Of the lines below, copy those that hold the word "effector".

Recorded data
════════

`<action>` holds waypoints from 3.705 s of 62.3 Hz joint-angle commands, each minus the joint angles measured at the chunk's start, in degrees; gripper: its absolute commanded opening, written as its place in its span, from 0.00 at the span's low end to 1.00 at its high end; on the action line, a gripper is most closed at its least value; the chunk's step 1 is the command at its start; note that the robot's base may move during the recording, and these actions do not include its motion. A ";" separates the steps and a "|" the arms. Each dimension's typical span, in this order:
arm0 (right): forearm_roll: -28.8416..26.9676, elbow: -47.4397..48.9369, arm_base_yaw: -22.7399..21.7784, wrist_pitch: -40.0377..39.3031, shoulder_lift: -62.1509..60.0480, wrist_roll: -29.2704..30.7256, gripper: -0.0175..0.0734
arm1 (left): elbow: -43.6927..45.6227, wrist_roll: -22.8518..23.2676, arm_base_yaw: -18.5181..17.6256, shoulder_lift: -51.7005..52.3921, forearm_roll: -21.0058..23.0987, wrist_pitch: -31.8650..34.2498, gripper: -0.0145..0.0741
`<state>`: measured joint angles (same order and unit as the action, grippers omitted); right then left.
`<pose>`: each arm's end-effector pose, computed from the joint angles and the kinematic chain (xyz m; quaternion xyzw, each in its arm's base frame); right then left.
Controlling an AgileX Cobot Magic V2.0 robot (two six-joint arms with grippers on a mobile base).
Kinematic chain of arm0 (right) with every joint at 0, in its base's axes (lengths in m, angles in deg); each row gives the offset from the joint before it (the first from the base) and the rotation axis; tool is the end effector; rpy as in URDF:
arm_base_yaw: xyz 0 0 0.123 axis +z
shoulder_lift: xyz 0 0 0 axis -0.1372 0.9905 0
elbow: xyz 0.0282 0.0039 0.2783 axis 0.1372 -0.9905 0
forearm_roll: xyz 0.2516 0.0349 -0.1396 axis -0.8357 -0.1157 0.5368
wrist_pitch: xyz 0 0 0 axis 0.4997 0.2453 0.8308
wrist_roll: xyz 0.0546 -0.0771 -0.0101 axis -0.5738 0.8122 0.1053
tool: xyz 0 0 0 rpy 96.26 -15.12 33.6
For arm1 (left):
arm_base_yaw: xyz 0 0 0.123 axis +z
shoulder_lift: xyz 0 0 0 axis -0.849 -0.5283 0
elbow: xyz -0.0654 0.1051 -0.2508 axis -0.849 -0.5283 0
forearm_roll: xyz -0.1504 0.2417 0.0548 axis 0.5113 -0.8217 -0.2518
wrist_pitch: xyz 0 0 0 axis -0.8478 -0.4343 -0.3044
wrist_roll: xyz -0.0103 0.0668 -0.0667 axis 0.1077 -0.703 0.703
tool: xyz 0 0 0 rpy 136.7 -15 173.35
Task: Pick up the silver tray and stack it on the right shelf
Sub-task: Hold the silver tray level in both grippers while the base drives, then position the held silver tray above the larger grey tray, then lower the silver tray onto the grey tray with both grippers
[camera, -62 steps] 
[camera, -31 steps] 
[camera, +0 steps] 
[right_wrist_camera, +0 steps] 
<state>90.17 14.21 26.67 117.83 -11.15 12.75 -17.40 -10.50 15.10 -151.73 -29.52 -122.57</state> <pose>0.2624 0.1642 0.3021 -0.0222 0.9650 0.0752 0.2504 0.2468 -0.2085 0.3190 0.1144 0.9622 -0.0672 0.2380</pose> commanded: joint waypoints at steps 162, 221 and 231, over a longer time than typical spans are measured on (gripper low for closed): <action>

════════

Problem solution
`<pose>`: each arm's end-effector pose, computed from the joint angles and the kinematic chain (xyz m; quaternion xyzw, each in its arm's base frame); right then left.
Kinematic chain of arm0 (right) with every joint at 0, in its base's axes (lengths in m, angles in deg); each row gives the offset from the joint before it (the first from the base) and the rotation axis; tool is the end effector; rpy as in URDF:

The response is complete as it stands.